It’s pretty fundamental to the Linux kernel that you can’t access any hardware directly unless things have been set up specially to allow it in a limited way. If you really want to deal directly with the hardware, you either have to convince the kernel to allow you to, or run without an operating system. In that latter case, it’s on you to drive all of the hardware. And there’s actually quite a lot of hardware involved in getting stuff displayed on a raspberry pi screen.

[1]: https://developer.arm.com/documentation/qrc0001/latest/ [2]: https://man7.org/linux/man-pages/man2/syscall.2.html [3]: https://man7.org/linux/man-pages/man2/write.2.html

Thanks!
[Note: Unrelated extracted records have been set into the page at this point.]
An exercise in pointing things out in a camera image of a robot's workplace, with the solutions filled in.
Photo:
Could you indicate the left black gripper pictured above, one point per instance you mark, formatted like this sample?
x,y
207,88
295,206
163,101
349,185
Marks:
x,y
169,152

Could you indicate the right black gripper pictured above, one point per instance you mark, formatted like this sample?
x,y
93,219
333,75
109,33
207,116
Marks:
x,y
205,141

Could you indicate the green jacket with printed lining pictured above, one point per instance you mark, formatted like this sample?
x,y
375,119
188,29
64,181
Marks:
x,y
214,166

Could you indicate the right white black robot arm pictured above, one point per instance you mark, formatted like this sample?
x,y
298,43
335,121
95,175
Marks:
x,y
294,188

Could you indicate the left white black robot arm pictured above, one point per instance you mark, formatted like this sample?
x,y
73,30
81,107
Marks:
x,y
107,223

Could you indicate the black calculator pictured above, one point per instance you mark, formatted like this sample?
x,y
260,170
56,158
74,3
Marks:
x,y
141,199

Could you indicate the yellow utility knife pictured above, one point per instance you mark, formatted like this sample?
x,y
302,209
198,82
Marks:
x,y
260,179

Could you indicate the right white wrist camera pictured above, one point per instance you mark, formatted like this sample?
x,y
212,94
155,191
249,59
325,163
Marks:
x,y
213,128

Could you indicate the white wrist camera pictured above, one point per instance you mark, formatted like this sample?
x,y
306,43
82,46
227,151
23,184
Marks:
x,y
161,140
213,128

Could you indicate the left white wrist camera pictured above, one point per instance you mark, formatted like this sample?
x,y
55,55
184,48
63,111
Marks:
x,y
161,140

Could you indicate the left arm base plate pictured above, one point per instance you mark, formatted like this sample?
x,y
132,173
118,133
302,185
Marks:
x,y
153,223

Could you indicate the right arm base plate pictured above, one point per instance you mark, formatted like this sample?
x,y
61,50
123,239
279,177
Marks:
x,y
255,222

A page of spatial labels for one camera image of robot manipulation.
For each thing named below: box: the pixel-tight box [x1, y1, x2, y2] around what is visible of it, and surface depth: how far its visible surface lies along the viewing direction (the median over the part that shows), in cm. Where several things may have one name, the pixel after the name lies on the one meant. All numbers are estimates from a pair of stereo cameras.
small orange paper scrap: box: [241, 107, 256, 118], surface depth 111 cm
I'll check out your other response as well.
Direct to the hardware would be initializing the frame buffer and writing there. Which means that you need to have all the glyphs and then look them up and write them into the frame buffer.
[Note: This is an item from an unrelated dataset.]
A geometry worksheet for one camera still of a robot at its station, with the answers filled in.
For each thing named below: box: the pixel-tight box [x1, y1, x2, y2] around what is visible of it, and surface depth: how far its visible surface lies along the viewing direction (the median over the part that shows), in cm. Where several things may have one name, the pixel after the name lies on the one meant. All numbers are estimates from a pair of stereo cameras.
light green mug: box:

This is what we used to do with 8 bit computers that didn’t have a hardware text mode. You might be able to look up the bitmaps in the ROM, otherwise it’s time to define them all yourself.
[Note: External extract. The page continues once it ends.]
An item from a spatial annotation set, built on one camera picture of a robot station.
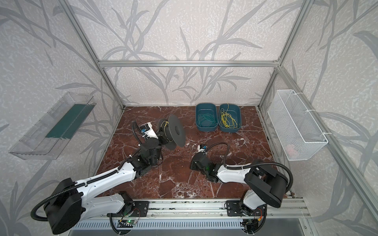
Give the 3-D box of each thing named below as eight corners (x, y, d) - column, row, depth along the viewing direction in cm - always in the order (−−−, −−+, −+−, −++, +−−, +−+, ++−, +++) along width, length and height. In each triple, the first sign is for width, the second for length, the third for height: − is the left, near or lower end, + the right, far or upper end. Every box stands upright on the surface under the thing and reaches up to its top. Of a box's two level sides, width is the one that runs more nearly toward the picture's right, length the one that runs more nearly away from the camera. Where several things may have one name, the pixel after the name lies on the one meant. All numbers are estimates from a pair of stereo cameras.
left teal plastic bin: (195, 131, 107) (195, 126, 102) (195, 107, 123) (195, 102, 118) (218, 131, 107) (219, 126, 102) (216, 107, 123) (216, 102, 118)
Using a direct system call would be like calling a ROM routine or an OS routine to print characters. You’d either call the routine or invoke a software interrupt.

Check my reply earlier in the thread. I was working under the assumption that SWI is akin to x86's OUT opcode. Maybe you can decode the quoted stuff and set my brain straight.
SWI is just software interrupt. Gets trapped by supervisor mode. Then the registers can be decoded by the kernel to implement the correct syscall. Old school real mode x86 equivalent would be an INT instruction.

If you want to do straight to the hardware bare metal then you need to do something like this (https://www.rpi4os.com/part5-framebuffer/) but you’re going to have to do all the other system init work that a modern system needs. Old computers were simpler!

That would definitely be far outside the scope of what I was trying to accomplish with all the helloworlds. Although I could do it and list it as the most needlessly complicated version.